[Records from a data source]
=== Begin Enclosure ===
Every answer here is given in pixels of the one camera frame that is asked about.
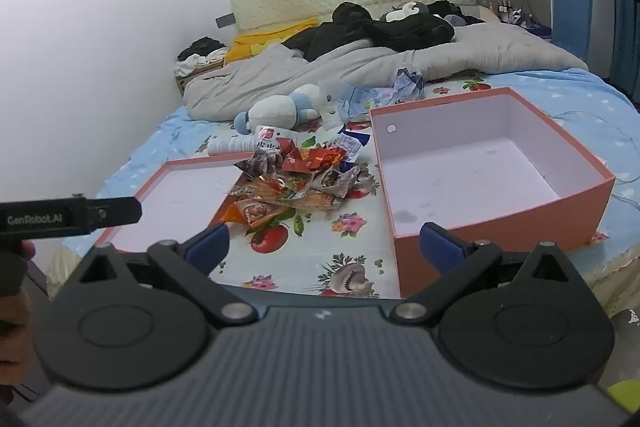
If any blue nightstand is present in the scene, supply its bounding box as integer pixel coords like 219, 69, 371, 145
480, 4, 553, 42

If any black jacket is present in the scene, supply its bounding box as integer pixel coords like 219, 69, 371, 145
281, 2, 456, 62

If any pile of snack packets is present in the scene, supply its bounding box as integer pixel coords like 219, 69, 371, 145
220, 126, 378, 238

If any pink cardboard box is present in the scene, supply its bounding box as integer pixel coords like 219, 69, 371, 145
370, 88, 617, 299

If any blue chair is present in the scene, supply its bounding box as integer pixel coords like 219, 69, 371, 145
552, 0, 594, 60

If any fruit print sheet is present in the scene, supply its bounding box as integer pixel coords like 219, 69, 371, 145
127, 77, 501, 300

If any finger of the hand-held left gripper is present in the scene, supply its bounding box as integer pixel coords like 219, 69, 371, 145
87, 197, 142, 232

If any black and white clothes pile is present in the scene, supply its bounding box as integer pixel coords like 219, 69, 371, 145
176, 37, 236, 76

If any grey duvet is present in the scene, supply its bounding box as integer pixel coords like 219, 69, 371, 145
182, 24, 590, 122

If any white and blue plush toy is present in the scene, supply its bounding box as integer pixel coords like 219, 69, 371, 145
234, 84, 323, 135

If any crumpled blue purple bag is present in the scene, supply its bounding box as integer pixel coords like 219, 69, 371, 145
390, 68, 426, 100

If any brown cardboard box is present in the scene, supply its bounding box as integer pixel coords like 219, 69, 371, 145
174, 62, 226, 98

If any white cylindrical bottle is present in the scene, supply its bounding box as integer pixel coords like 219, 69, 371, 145
207, 134, 261, 156

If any blue curtain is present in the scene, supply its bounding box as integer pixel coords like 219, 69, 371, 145
607, 0, 640, 102

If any white charging cable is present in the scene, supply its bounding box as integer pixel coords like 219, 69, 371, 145
550, 109, 640, 212

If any crumpled clear plastic bag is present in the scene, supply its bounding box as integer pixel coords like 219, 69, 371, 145
317, 79, 401, 130

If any group of small bottles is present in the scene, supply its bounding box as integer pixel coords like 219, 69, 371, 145
487, 0, 526, 22

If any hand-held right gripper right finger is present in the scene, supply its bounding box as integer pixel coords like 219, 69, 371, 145
391, 222, 583, 327

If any cream lace bed skirt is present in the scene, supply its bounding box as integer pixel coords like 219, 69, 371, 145
575, 237, 640, 290

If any yellow cloth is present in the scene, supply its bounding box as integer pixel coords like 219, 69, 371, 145
223, 18, 319, 66

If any person's left hand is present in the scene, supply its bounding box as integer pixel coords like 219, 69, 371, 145
0, 242, 37, 340

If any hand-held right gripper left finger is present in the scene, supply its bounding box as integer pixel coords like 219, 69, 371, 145
65, 223, 258, 327

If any pink box lid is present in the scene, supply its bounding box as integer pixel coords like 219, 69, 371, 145
95, 152, 256, 255

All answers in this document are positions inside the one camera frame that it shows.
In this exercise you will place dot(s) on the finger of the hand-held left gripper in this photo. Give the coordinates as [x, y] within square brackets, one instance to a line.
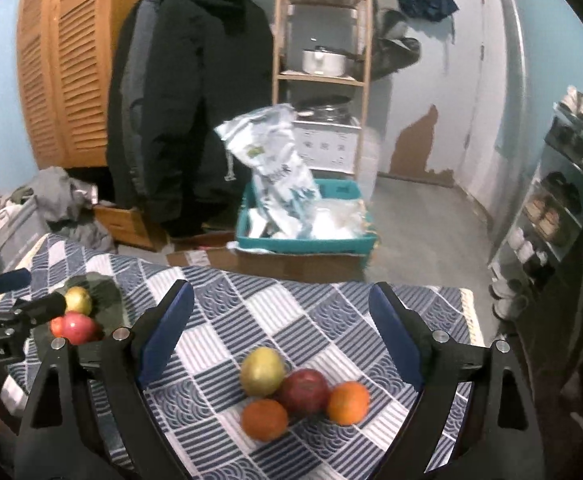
=== End Enclosure ===
- Task brief: Reproduce all the records verbatim, excluding images.

- Answer:
Every answer here is given in pixels of the one camera frame that is asked about.
If any blue nightstand is present in the scene, supply its bounding box as integer pixel coords like 219, 69, 371, 145
480, 4, 553, 42

If any black jacket is present in the scene, supply its bounding box as integer pixel coords like 219, 69, 371, 145
281, 2, 456, 62

If any pile of snack packets is present in the scene, supply its bounding box as integer pixel coords like 219, 69, 371, 145
220, 126, 378, 238

If any pink cardboard box is present in the scene, supply its bounding box as integer pixel coords like 219, 69, 371, 145
370, 88, 617, 299

If any blue chair is present in the scene, supply its bounding box as integer pixel coords like 219, 69, 371, 145
552, 0, 594, 60

If any fruit print sheet is present in the scene, supply its bounding box as integer pixel coords like 219, 69, 371, 145
127, 77, 501, 300

If any finger of the hand-held left gripper is present in the scene, supply its bounding box as integer pixel coords like 219, 69, 371, 145
87, 197, 142, 232

If any black and white clothes pile is present in the scene, supply its bounding box as integer pixel coords like 219, 69, 371, 145
176, 37, 236, 76

If any grey duvet is present in the scene, supply its bounding box as integer pixel coords like 219, 69, 371, 145
182, 24, 590, 122

If any white and blue plush toy is present in the scene, supply its bounding box as integer pixel coords like 219, 69, 371, 145
234, 84, 323, 135

If any crumpled blue purple bag is present in the scene, supply its bounding box as integer pixel coords like 219, 69, 371, 145
390, 68, 426, 100

If any brown cardboard box is present in the scene, supply its bounding box as integer pixel coords like 219, 69, 371, 145
174, 62, 226, 98

If any white cylindrical bottle is present in the scene, supply its bounding box as integer pixel coords like 219, 69, 371, 145
207, 134, 261, 156

If any blue curtain is present in the scene, supply its bounding box as integer pixel coords like 219, 69, 371, 145
607, 0, 640, 102

If any white charging cable is present in the scene, supply its bounding box as integer pixel coords like 219, 69, 371, 145
550, 109, 640, 212

If any crumpled clear plastic bag is present in the scene, supply its bounding box as integer pixel coords like 219, 69, 371, 145
317, 79, 401, 130

If any group of small bottles is present in the scene, supply its bounding box as integer pixel coords like 219, 69, 371, 145
487, 0, 526, 22

If any hand-held right gripper right finger is present in the scene, supply its bounding box as integer pixel coords like 219, 69, 371, 145
391, 222, 583, 327

If any cream lace bed skirt is present in the scene, supply its bounding box as integer pixel coords like 219, 69, 371, 145
575, 237, 640, 290

If any yellow cloth is present in the scene, supply its bounding box as integer pixel coords like 219, 69, 371, 145
223, 18, 319, 66

If any person's left hand is present in the scene, supply its bounding box as integer pixel coords like 219, 69, 371, 145
0, 242, 37, 340

If any hand-held right gripper left finger is present in the scene, supply its bounding box as integer pixel coords like 219, 69, 371, 145
65, 223, 258, 327

If any pink box lid is present in the scene, supply its bounding box as integer pixel coords like 219, 69, 371, 145
95, 152, 256, 255

All answers in this document are positions inside the one camera frame that it shows.
In this exercise you will place dot(s) on the finger of the hand-held left gripper in this photo. Give the coordinates as [x, y] within square brackets, one instance to a line.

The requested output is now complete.